▶ Goal of the exercise
Exactly reproduce the lines from the line that has "target: marble surface" down to the last line of the entries, inclusive.

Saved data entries
============

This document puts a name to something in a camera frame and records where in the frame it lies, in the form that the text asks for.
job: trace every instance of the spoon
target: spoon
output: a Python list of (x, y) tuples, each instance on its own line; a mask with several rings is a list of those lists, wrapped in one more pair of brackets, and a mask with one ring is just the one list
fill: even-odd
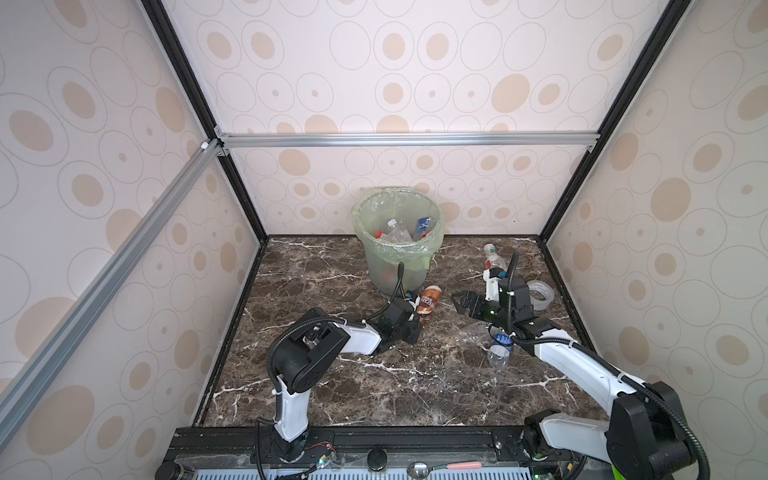
[(408, 476), (414, 478), (414, 480), (424, 480), (429, 476), (432, 470), (437, 468), (447, 468), (448, 470), (472, 470), (475, 468), (482, 468), (481, 462), (462, 462), (462, 463), (448, 463), (447, 465), (437, 465), (436, 467), (428, 467), (427, 464), (416, 462), (408, 465), (406, 472)]

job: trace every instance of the trash can
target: trash can
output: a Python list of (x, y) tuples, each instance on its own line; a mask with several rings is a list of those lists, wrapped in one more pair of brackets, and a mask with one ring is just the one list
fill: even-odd
[[(430, 233), (412, 243), (395, 245), (375, 238), (377, 230), (387, 231), (387, 222), (393, 218), (408, 227), (411, 237), (416, 235), (419, 218), (431, 217), (435, 226)], [(373, 286), (391, 295), (397, 284), (397, 265), (403, 262), (406, 271), (402, 277), (404, 290), (414, 290), (426, 280), (432, 255), (442, 245), (443, 222), (440, 208), (426, 195), (407, 188), (376, 191), (363, 198), (352, 211), (355, 235), (366, 249), (368, 276)]]

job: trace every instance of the wallpaper
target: wallpaper
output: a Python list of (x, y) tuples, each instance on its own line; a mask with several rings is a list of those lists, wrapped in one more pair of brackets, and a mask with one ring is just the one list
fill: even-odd
[(718, 479), (768, 472), (766, 127), (768, 1), (700, 2), (550, 242), (600, 352), (677, 390)]
[(307, 147), (233, 150), (267, 233), (353, 233), (372, 189), (432, 198), (446, 233), (536, 234), (584, 156), (584, 145)]
[(256, 256), (234, 198), (214, 161), (0, 455), (1, 480), (154, 478)]
[(0, 5), (0, 392), (199, 148), (161, 52), (129, 0)]
[(165, 0), (233, 133), (595, 130), (666, 0)]

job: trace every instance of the plastic bottle
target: plastic bottle
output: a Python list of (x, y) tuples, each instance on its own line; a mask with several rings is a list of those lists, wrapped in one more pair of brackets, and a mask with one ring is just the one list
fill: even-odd
[(432, 217), (422, 217), (416, 222), (416, 236), (421, 240), (435, 228), (435, 219)]
[(437, 307), (437, 302), (442, 296), (442, 289), (437, 285), (430, 285), (422, 293), (419, 306), (416, 307), (416, 313), (420, 315), (419, 320), (424, 323), (424, 317), (432, 313)]
[(381, 230), (377, 230), (376, 233), (373, 234), (373, 238), (377, 238), (382, 242), (392, 242), (392, 239), (389, 238), (389, 234), (384, 233)]
[(387, 222), (389, 228), (389, 241), (392, 243), (413, 243), (411, 234), (404, 228), (402, 223), (398, 222), (394, 218)]
[(485, 253), (486, 270), (490, 270), (495, 266), (504, 271), (507, 270), (507, 263), (498, 255), (498, 253), (496, 253), (496, 247), (493, 246), (493, 243), (486, 243), (482, 248), (482, 251)]
[(495, 339), (488, 348), (488, 363), (497, 369), (504, 369), (509, 364), (509, 356), (512, 351), (512, 341), (506, 333), (499, 328), (492, 328), (491, 334)]

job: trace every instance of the marble surface
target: marble surface
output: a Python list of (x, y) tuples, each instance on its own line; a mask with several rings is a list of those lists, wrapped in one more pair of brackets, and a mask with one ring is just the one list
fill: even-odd
[[(456, 313), (450, 294), (481, 292), (485, 256), (493, 243), (504, 258), (521, 253), (518, 275), (554, 286), (533, 240), (446, 237), (432, 259), (426, 285), (443, 288), (419, 341), (400, 342), (374, 357), (344, 354), (313, 388), (310, 425), (519, 425), (543, 409), (596, 419), (605, 414), (573, 382), (515, 347), (510, 364), (493, 369), (482, 324)], [(355, 237), (273, 238), (259, 268), (237, 336), (204, 426), (253, 425), (274, 416), (266, 349), (309, 308), (349, 319), (386, 302), (368, 280)], [(545, 316), (576, 337), (559, 294)]]

============

▶ Solved problem
target: marble surface
output: a Python list of (x, y) tuples, each instance on its own line; a mask with several rings is a list of those lists, wrapped in one more pair of brackets, and a mask with one ring is just the one list
fill: even-odd
[[(456, 313), (450, 294), (481, 292), (485, 256), (493, 243), (504, 258), (521, 253), (518, 275), (554, 286), (533, 240), (446, 237), (432, 259), (426, 285), (443, 288), (419, 341), (400, 342), (374, 357), (344, 354), (313, 388), (310, 425), (519, 425), (543, 409), (596, 419), (605, 414), (573, 382), (515, 347), (510, 364), (493, 369), (482, 324)], [(355, 237), (273, 238), (259, 268), (237, 336), (204, 426), (253, 425), (274, 416), (266, 349), (309, 308), (349, 319), (386, 302), (368, 280)], [(545, 316), (576, 337), (559, 294)]]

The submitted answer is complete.